そのときに見えた忍田さんの体が思いのほかたくましくて……エッチを思い出してしまう。
私……本当に忍田さんに抱かれてたんだ……。
あんなたくましい体で……。
「ん? どうしたの、結ちゃん? 顔が真っ赤だけど」
「えっ!?」
軽くシャツを羽織った忍田さんが振り返った矢先に指摘されて、つい顔を両手で覆い隠すと確かに火照っていた。
「さっきのこと、思い出しちゃった?」
ギシ──と音を立てて片腕をつき、私の唇にキスした後、忍田さんがニコリともニヤリともつかない笑みを浮かべた。

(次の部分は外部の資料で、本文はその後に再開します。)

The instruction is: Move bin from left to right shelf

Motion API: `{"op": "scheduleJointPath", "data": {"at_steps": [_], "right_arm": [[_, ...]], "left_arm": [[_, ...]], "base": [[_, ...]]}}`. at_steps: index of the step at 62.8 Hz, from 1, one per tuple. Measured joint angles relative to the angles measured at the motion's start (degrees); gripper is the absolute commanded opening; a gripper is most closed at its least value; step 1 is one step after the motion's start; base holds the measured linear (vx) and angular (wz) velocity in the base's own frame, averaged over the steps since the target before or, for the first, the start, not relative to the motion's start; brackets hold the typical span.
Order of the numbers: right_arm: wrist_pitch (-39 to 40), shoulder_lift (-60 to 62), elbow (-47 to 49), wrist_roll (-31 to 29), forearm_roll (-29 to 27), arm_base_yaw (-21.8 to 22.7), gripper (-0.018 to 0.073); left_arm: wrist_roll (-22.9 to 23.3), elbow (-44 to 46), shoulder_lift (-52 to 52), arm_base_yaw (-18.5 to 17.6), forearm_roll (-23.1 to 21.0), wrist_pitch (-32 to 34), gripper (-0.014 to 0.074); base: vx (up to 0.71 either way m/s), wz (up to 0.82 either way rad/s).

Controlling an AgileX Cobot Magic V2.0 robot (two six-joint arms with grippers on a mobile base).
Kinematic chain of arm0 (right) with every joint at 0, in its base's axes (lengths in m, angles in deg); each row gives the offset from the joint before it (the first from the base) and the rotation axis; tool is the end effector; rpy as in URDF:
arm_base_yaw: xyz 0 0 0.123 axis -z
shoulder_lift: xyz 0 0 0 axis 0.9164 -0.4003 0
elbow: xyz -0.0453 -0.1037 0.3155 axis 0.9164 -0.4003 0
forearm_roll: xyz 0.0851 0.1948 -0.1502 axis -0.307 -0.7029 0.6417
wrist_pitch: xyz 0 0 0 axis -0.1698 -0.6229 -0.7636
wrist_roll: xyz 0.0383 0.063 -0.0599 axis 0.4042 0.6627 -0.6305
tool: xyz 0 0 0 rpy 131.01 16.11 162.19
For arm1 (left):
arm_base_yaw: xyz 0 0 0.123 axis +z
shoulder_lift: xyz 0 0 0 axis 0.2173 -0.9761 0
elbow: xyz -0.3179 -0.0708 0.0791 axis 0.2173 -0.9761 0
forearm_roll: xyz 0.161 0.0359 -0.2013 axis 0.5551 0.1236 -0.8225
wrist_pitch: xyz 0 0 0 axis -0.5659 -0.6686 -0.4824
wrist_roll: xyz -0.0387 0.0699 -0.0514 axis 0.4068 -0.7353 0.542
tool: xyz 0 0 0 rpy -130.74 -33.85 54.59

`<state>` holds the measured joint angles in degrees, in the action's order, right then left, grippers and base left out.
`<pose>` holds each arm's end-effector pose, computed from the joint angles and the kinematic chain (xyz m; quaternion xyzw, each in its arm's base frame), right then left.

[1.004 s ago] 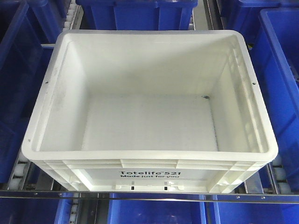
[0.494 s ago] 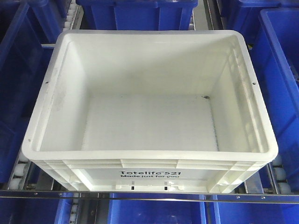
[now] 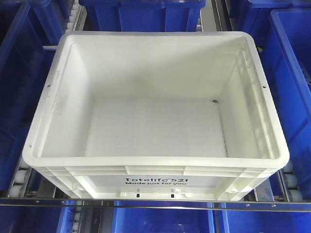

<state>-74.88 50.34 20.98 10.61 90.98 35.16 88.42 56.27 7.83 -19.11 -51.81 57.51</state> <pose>-0.0202 -0.0238 0.3332 -0.2364 0.8634 0.0659 0.4408 0.0144 0.0010 0.2082 0.0405 0.7393 -0.0221 0.6718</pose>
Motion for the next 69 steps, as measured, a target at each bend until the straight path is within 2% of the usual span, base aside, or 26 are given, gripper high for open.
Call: {"op": "scheduleJointPath", "data": {"at_steps": [6,17,50,69], "right_arm": [[0.0,0.0,0.0,0.0,0.0,0.0,-0.0009],[0.0,0.0,0.0,0.0,0.0,0.0,-0.0009],[0.0,0.0,0.0,0.0,0.0,0.0,-0.0009],[0.0,0.0,0.0,0.0,0.0,0.0,-0.0009]], "left_arm": [[1.5,-3.5,0.0,1.4,0.6,4.8,-0.0007],[2.3,-4.5,0.0,3.2,0.9,9.2,-0.0007],[2.7,-4.5,0.0,3.3,0.9,15.0,-0.0003],[3.0,-4.5,0.0,5.7,0.9,16.6,0.0000]], "base": [[0.00,0.00],[0.00,0.00],[0.00,0.00],[0.00,0.00]]}}
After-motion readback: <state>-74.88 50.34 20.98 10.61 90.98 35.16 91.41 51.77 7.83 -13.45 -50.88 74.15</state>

その瞬間にもはだけたシャツから筋肉質の肌が露になっていて、嫌でも目に入る。
うわわ……! ちょっと待っ……ホント、すごい体……!
「あ、もしかして俺の体のこと気にしてる?」
「えぇっ!? そ、そんなことはっ……」
「あはは、わかりやすいなぁ結ちゃんは。俺、ジム通いが日課でね。営業だから動き回るから体力勝負だろ? だから日常でも鍛えてるんだよ」
「そ、そそそ、そうなんですか!」
「おもしろい反応だなぁ〜」
「か、からかわないでくださいっ!」
「あはは、ごめんごめん。そだ、結ちゃん、コーヒー淹れてよ」
「ええ? 急になんですか」
「拗ねないでよ。俺、ずっと夢だったんだよね。結ちゃんのコーヒーを自宅で飲むのが」
「……わかりました、やります」
「やった、ありがとう」
こんなことで喜ばれるなんて……忍田さんって意外と単純なのかも。